Exercise instructions: For each line in the records that contains "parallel", make a copy.

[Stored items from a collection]
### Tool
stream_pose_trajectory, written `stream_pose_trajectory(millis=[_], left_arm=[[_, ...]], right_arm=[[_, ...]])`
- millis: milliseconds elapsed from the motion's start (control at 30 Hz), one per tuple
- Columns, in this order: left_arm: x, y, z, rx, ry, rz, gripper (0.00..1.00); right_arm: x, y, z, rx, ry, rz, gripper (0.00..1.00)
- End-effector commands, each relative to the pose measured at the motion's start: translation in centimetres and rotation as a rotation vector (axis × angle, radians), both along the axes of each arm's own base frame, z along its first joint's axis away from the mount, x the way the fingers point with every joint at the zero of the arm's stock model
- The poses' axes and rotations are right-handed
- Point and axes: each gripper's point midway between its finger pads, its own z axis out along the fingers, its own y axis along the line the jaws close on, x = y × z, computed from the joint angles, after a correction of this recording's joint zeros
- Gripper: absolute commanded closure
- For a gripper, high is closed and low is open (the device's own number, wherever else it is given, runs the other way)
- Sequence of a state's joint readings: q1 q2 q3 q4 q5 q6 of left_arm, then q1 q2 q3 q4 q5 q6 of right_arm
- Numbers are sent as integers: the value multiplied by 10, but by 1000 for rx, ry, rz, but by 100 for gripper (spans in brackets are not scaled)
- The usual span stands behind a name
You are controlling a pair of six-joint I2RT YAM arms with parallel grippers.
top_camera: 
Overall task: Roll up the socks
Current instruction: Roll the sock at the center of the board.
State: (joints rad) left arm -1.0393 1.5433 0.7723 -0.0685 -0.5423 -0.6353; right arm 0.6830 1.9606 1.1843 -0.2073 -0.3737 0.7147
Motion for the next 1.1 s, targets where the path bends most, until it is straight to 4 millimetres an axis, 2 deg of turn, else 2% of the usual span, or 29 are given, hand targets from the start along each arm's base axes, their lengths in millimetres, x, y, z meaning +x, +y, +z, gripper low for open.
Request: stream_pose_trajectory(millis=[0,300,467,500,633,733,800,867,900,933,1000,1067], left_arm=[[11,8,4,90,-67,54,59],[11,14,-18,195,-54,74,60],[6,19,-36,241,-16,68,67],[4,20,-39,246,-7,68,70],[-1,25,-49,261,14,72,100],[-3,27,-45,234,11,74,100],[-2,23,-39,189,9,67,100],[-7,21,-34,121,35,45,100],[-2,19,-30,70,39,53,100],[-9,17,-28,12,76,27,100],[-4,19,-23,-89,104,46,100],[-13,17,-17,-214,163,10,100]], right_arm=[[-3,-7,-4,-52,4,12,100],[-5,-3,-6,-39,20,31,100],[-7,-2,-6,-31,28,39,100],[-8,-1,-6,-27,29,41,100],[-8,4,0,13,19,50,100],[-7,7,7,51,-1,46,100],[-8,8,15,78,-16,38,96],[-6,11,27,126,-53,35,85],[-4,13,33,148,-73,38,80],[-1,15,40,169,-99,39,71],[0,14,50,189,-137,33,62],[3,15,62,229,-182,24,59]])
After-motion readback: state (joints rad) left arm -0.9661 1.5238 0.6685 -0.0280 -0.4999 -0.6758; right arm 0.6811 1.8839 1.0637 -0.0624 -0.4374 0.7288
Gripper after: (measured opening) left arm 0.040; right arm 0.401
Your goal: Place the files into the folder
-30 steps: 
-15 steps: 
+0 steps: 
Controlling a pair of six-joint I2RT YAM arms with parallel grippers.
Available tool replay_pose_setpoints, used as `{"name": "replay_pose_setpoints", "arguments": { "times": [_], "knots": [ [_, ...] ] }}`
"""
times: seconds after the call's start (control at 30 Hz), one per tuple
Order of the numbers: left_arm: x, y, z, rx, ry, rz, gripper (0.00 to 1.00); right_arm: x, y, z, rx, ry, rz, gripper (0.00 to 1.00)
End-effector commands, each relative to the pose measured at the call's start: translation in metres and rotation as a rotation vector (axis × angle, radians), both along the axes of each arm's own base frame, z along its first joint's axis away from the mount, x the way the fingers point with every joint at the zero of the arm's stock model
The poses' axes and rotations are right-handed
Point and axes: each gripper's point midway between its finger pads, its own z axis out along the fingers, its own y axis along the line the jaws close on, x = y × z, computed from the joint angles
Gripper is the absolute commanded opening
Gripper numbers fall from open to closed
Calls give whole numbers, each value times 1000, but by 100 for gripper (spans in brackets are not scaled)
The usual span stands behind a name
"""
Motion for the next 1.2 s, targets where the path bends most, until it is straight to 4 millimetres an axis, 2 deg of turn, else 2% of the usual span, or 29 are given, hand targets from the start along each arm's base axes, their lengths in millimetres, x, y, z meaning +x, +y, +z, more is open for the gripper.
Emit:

Result for this exercise:
You are controlling a pair of six-joint I2RT YAM arms with parallel grippers.
Controlling a pair of six-joint I2RT YAM arms with parallel grippers.

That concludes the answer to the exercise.